El mes pasado, el LAPD comenzó a impartir órdenes judiciales que restringen los movimientos y actividades de pandilleros en un área de 13.7 millas cuadradas del Sur de Los Ángeles – la orden más grande en la historia del estado.

En total, las seis pandillas que son blanco de estas órdenes, que incluye a Florencia 13, una de las más grande y poderosa del condado de Los Ángeles, tienen por los menos un estimado de 3,000 miembros.

El territorio que abarca la orden de restricción en el sur del centro de la ciudad y USC es casi el doble de la ciudad de Santa Monica.

El cinturón de Los Ángeles, hogar de más de 250,000 personas, es un retazo errante de la esencia de los bungalows de hace un siglo de la ciudad; fábricas abandonadas y maleza café sofocada; vecindarios venerables como Vermont Square; iglesias; líneas de barberías familiares; talleres de automóviles, taquerías y panaderías.

El área es pobre y transitoria, lo que crea un vacío donde se ha formado un "ecosistema" de pandillas, de acuerdo con las 276 páginas de la corte que apoyan la orden de restricción, "donde cada pandilla permite y afecta las existencia de otras pandillas".

La policía ve las órdenes judiciales de restricción como una herramienta en el formidable arsenal que ya ha sido dado por los tribunales y legisladores para luchar contra las pandillas.

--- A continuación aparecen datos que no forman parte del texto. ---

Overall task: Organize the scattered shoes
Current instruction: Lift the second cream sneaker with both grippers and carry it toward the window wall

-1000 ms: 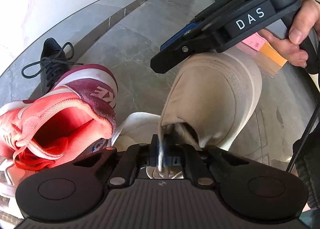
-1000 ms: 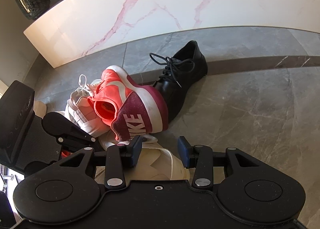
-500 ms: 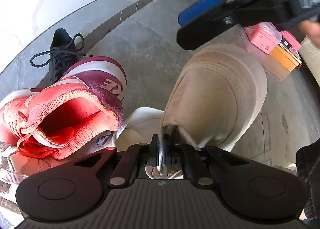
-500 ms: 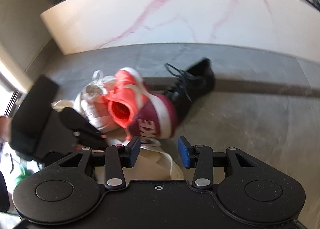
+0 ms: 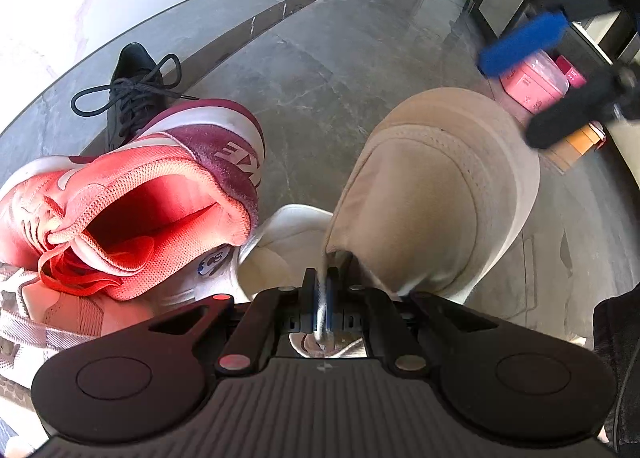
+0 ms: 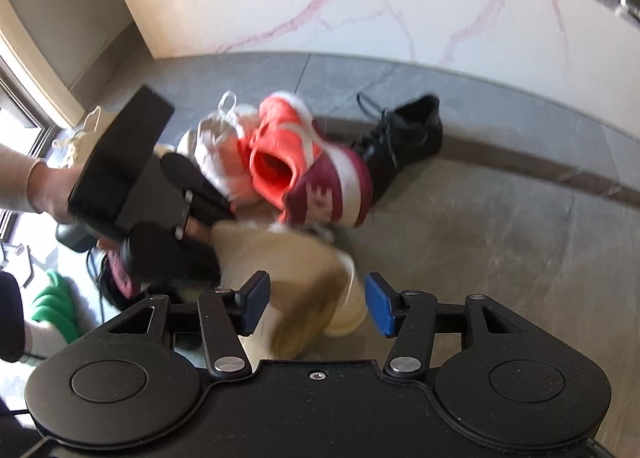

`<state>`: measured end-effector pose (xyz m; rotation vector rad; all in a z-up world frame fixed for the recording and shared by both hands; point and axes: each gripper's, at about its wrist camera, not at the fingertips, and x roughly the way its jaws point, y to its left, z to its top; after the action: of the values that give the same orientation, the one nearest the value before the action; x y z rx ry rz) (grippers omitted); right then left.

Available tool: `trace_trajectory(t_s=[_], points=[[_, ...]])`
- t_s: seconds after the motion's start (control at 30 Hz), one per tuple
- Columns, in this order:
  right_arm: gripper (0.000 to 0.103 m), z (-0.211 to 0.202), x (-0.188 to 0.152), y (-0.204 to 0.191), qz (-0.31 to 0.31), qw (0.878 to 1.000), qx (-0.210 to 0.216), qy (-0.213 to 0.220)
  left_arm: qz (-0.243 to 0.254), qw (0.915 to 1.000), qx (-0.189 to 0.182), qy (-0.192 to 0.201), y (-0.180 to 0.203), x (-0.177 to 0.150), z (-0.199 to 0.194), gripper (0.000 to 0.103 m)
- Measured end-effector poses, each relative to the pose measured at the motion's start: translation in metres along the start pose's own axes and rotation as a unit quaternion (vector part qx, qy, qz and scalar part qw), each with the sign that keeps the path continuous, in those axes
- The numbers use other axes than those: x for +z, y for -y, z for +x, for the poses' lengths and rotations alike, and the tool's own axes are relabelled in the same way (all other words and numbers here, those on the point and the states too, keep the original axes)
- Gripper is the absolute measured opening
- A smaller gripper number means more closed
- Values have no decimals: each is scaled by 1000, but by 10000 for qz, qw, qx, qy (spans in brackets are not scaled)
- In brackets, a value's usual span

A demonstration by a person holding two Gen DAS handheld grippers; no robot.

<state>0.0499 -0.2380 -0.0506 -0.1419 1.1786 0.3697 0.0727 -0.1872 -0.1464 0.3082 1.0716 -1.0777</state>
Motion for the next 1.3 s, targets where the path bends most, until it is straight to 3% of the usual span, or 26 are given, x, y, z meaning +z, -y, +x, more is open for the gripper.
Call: trace_trajectory(t_s=[0.13,0.17,0.3,0.5,0.6,0.67,0.73,0.8,0.83,0.87,0.9,0.93,1.1,1.3], points=[[62,6,-8,9,509,9977,397,-214,-21,10000,-10,9,-1,1,1,2],[69,9,-10,9,495,9972,506,-224,-23,10000,-35,20,-2,1,1,2],[69,29,-10,-2,222,9983,464,-290,61,9997,-212,69,-6,0,1,2],[66,41,-15,1,306,9980,495,-261,207,9973,-681,180,-23,-1,7,5],[61,40,-18,4,315,9974,626,-192,394,9951,-888,207,-31,1,11,14],[61,39,-18,6,307,9972,649,-212,508,9933,-1012,213,-35,3,14,26],[61,38,-18,8,340,9970,661,-230,427,9918,-1189,178,-42,5,20,28],[60,38,-19,11,409,9966,677,-229,317,9905,-1331,150,-42,5,23,28],[60,37,-20,12,416,9965,693,-221,261,9899,-1390,124,-41,4,24,24],[58,36,-21,13,421,9962,731,-206,242,9890,-1454,125,-39,4,25,11],[47,34,-22,14,428,9959,776,-191,232,9886,-1481,123,-37,4,25,5],[44,30,-23,16,459,9952,850,-173,244,9900,-1387,115,-34,4,25,3],[42,31,-21,24,640,9931,966,-156,-77,9924,-1217,159,-27,3,20,1],[42,11,-15,25,723,9891,1257,251,-434,9920,-1094,450,-29,6,-16,1]])
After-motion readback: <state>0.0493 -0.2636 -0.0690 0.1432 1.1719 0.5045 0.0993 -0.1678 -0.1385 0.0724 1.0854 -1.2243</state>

Estas órdenes convierten en crimen el que los pandilleros se junten en público –recostándose contra una malla protectora en un parque, por ejemplo, o parándose juntos en una esquina.

"Lo hace un crimen –un crimen que conlleva al arresto– estar juntos", dijo el sargento Alex Vargas, quien encabeza la Unidad Contra Pandillas de la División Newton del LAPD.

Y los agentes pueden "presentar" la orden de restricción a supuestos pandilleros, sin tener que demostrar en corte que éstos tienen afiliaciones pandilleriles.